I feel like Google has enough money that they could just create a reliable Encyclopedia Galactica, if that's what they want.
Where Halford when you need him?
At least we could get someone who sounds like Halford.
43 you could probably train an AI on his comments to get a more than passable Halford. Come to think of it that might be the its best use case.
Train it and then turn it down just a bit to take the edge off.
And then get the software to read out the comments in Scarlett Johanssen's voice.
If there's no edge then it's not Halford
That's moving into Ship of Theseus territory and I'm not a philosopher.

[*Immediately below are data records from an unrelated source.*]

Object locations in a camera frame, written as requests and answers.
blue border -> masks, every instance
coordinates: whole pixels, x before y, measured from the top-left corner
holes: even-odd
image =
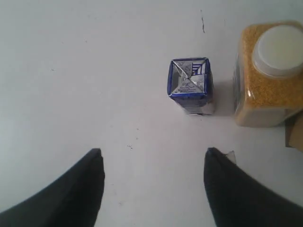
[[[178,94],[171,94],[171,83],[172,83],[172,72],[173,72],[173,64],[174,61],[205,61],[205,75],[204,75],[204,92],[199,93],[178,93]],[[173,59],[169,65],[169,75],[167,81],[167,95],[169,97],[205,97],[207,95],[207,85],[209,83],[209,75],[210,75],[210,63],[208,58],[179,58]]]

small carton box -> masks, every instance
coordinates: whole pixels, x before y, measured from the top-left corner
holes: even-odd
[[[187,114],[214,113],[214,84],[208,58],[170,62],[167,94]]]

white floor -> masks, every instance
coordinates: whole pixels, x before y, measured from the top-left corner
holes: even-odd
[[[97,227],[214,226],[208,147],[303,206],[303,153],[284,129],[238,127],[231,79],[241,30],[295,19],[302,0],[0,0],[0,211],[94,147],[106,186]],[[216,116],[167,97],[169,61],[209,57]]]

brown cardboard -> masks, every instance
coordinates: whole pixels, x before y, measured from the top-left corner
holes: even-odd
[[[295,120],[290,133],[289,145],[303,151],[303,113],[301,113]]]

white jar cap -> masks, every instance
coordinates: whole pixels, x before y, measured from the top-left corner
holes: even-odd
[[[252,61],[258,71],[288,78],[303,70],[303,31],[290,25],[267,30],[258,39]]]

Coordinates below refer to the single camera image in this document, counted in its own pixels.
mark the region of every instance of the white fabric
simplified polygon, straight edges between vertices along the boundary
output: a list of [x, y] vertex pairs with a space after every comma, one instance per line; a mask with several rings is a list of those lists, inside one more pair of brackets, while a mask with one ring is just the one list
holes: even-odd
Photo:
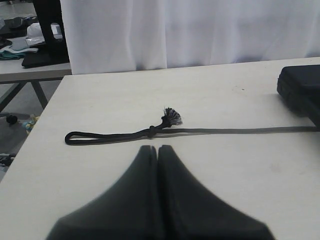
[[320, 56], [319, 0], [61, 0], [73, 74]]

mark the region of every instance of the table leg
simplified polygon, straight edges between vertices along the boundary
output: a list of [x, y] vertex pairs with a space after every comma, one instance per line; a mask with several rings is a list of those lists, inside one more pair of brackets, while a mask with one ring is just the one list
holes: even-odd
[[10, 103], [10, 101], [20, 92], [26, 85], [26, 82], [13, 84], [5, 93], [0, 97], [0, 112]]
[[45, 95], [40, 83], [38, 81], [32, 81], [31, 84], [32, 84], [32, 87], [35, 91], [36, 96], [39, 99], [39, 102], [40, 102], [42, 108], [45, 109], [45, 107], [48, 104], [48, 100], [46, 98], [46, 95]]

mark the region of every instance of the black rope
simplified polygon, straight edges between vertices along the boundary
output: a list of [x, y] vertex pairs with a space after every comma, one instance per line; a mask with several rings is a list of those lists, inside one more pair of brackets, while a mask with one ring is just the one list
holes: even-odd
[[142, 138], [153, 138], [157, 134], [276, 134], [276, 133], [301, 133], [319, 132], [320, 128], [315, 126], [284, 126], [284, 127], [265, 127], [265, 128], [170, 128], [173, 125], [181, 125], [182, 119], [178, 112], [172, 108], [164, 110], [162, 123], [158, 126], [134, 133], [98, 134], [91, 132], [72, 131], [69, 132], [64, 140], [68, 145], [94, 145], [112, 144], [118, 142], [128, 142]]

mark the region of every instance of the chair wheel
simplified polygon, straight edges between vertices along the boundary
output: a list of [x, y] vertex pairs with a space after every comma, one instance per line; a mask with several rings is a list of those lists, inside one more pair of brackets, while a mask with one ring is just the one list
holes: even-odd
[[16, 124], [18, 122], [18, 117], [17, 116], [13, 116], [13, 115], [9, 115], [6, 117], [6, 122], [13, 125]]

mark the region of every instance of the table surface
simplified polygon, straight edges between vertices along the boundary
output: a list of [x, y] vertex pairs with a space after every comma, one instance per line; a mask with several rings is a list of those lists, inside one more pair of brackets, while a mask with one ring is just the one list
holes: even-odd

39- mostly in skeets but this blog from soon after chatGPT was released has a good summary:
That illusory cognitive depth explains a lot of the aspects of the public reaction to ChatGPT, and also a lot of the things that are tricky about it. Here's one example. We have a strong bias to assume that when we ask somebody a factual question, either they'll answer with a basically correct factual answer or there will be strong indications that they aren't. Their intention is signaled in all sorts of ways -- there are whole books about it -- but in general if you ask somebody a question and they answer with a clear, authoritative answer, that's because they are pretty sure they actually know the relevant thing. They could be wrong, of course, but most of the time when we're wrong about something we suspect that we might be, and that fact gets signalled. ChatGPT, on the other hand, has no such metaknowledge. When you ask it a question it draws on its inexhaustibly huge reservoir of training data and synthesizes the most likely response to your query. Is that the correct response? It really has no idea. All it can say is that it's the most likely response. So any question you ask it will get a completely straightforward answer, which may or may not be correct.
49 Successful replication of Dunning-Kruger using LLMs
20 was me. I blame AI for erasing my name.
I'm not actually sure what is AI and what isn't.
The thing about AI that I'm starting to worry about is robocalls. I get so many and they are so obviously robots. But what if they were less obviously robots?
I mean, I should stop answering the phone. But people who I don't know do sometimes call me and it's important.